[WHAT THE EXERCISE ASKS]
From the line with "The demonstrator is" to the line with "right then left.", retype every line exactly, including those two, and leave out the rest of the data below.

[INFORMATION PROVIDED]
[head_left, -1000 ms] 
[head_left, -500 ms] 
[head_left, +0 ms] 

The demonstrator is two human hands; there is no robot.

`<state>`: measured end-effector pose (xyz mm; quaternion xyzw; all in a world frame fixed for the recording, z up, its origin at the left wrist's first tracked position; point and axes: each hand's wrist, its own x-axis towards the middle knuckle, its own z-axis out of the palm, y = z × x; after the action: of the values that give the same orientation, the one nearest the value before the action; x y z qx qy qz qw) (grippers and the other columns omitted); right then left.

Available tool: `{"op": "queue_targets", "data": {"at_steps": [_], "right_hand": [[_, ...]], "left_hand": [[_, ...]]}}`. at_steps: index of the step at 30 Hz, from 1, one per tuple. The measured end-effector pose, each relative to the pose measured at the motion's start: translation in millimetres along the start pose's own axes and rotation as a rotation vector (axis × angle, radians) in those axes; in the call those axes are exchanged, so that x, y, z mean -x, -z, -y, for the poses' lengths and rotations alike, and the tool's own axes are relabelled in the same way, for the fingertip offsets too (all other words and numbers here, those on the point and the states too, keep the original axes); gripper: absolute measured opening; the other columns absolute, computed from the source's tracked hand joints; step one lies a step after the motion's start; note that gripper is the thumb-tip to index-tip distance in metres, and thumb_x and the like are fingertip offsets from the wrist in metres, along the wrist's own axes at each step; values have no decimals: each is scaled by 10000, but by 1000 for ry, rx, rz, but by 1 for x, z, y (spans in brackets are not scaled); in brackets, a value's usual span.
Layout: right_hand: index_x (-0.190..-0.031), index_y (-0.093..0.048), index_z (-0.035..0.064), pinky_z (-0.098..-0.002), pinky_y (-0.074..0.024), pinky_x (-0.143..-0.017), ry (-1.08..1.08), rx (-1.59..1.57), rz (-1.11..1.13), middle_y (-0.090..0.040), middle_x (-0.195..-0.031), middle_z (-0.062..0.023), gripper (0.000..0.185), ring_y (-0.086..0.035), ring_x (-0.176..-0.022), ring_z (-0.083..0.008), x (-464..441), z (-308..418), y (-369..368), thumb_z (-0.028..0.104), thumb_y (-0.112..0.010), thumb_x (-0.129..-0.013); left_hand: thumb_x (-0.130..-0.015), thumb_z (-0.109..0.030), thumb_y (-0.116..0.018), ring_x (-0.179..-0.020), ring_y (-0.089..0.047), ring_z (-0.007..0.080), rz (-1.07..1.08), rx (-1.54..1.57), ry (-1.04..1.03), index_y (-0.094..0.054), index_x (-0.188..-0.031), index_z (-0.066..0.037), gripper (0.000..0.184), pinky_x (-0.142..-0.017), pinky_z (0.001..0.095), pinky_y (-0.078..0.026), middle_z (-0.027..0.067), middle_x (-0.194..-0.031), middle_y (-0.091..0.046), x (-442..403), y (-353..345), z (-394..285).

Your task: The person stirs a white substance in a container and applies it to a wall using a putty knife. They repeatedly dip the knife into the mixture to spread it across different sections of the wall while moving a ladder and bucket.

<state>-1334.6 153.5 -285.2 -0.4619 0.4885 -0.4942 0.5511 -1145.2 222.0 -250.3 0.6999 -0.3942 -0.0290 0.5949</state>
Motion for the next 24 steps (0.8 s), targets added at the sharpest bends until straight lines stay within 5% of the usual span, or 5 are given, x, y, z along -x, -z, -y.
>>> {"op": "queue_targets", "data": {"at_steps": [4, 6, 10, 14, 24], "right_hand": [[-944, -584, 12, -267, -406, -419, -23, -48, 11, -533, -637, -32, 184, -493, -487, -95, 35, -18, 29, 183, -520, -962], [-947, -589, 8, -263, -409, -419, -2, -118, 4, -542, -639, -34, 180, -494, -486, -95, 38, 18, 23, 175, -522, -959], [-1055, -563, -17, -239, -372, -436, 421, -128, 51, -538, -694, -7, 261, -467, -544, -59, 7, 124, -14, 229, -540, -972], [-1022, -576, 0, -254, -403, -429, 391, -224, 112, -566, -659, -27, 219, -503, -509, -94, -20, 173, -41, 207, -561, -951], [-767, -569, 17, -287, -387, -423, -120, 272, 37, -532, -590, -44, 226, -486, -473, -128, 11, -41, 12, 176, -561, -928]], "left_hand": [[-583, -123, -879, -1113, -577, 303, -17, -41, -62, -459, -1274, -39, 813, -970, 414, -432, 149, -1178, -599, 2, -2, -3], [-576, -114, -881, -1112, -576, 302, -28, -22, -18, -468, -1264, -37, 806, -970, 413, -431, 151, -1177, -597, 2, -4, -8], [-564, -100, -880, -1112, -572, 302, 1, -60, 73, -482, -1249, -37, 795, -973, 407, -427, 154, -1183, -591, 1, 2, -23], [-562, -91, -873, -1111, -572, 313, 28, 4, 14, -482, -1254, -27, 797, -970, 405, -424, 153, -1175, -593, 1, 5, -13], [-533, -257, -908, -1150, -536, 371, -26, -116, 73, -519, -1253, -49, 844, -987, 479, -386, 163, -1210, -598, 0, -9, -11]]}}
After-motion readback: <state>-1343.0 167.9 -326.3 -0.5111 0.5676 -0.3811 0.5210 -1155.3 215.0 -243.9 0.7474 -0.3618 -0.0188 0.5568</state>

[RESPONSE AREA]
The demonstrator is two human hands; there is no robot.

`<state>`: measured end-effector pose (xyz mm; quaternion xyzw; all in a world frame fixed for the recording, z up, its origin at the left wrist's first tracked position; point and axes: each hand's wrist, its own x-axis towards the middle knuckle, its own z-axis out of the palm, y = z × x; after the action: of the values that give the same orientation, the one nearest the value before the action; x y z qx qy qz qw) (grippers and the other columns omitted); right then left.

The exercise has been answered, and the work is done.